Ketika berbicara tentang testosteron, vasopressin, dan dopamine, dan tentang hubungan pokok antara nafsu seksual dan sikap agresif lelaki, kita harus ingat bahwa pola-pola aktivitas ini bukanlah "perilaku hasil belajar", tetapi "perilaku instingtif".

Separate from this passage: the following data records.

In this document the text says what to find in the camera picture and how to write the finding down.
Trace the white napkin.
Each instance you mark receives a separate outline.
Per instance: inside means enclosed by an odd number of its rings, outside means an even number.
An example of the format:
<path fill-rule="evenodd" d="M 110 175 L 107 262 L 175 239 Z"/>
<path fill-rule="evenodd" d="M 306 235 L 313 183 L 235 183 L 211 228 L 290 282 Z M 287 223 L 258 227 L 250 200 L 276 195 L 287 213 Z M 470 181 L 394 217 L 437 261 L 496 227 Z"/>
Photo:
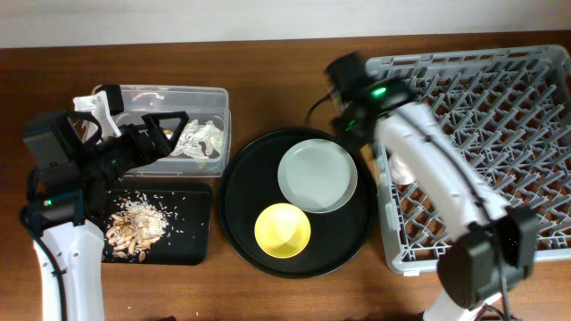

Seorang anak lelaki tidak perlu belajar bagaimana caranya meningkatkan kandungan hormon testosteronnya untuk mendekati seorang gadis. Dia tidak perlu belajar, dari ibu, ayah, atau masyarakatanya, tentang cara menghubungkan vasopressin atau dopaminenya dengan nafsu seksualnya.
Gadis-gadis dan perempuan-perempuan dewasa juga tidak perlu belajar untuk meniadakan hubungan ini dalam sistem otak mereka, yang dalam sistem otak lelaki berasal dari vasopressin. Sebab pola-pola tersebut telah terbentuk sejak dalam rahim ibu oleh sekresi testosteron selama pertumbuhan otak lelaki dan perempuan. Kita hanya perlu mempelajari seni-seni bercinta yang lebih lembut, tetapi seksualitas kita bersifat bawaan.
Adalah penting bagi perempuan untuk mengingat hal tersebut ketika ia merasa jengkel dengan lelaki yang tampaknya hanya mengejar kebutuhan seksual dan ingin menaklukkannya daripada membangun hubungan cinta yang awet. Khususnya semasa muda, otak lelaki cenderung pada urusan seks (pemanasan, hubungan seksual, ejakulasi) daripada membina hubungan cinta (mengemong, komitmen untuk hanya memiliki satu pasangan).
Banyak aktivitas otak lelaki berakhir ketika terjadi ejakulasi, dan otaknya memang bekerja untuk mencapai tujuan tersebut. Otak perempuan pun bekerja tetapi tidak untuk mencapai tujuan yang sama. Umumnya lelaki memandang cinta sebagai cara untuk mencapai tujuan seks, sedangkan perempuan memandang seks sebagai cara untuk mengawali hubungan cinta.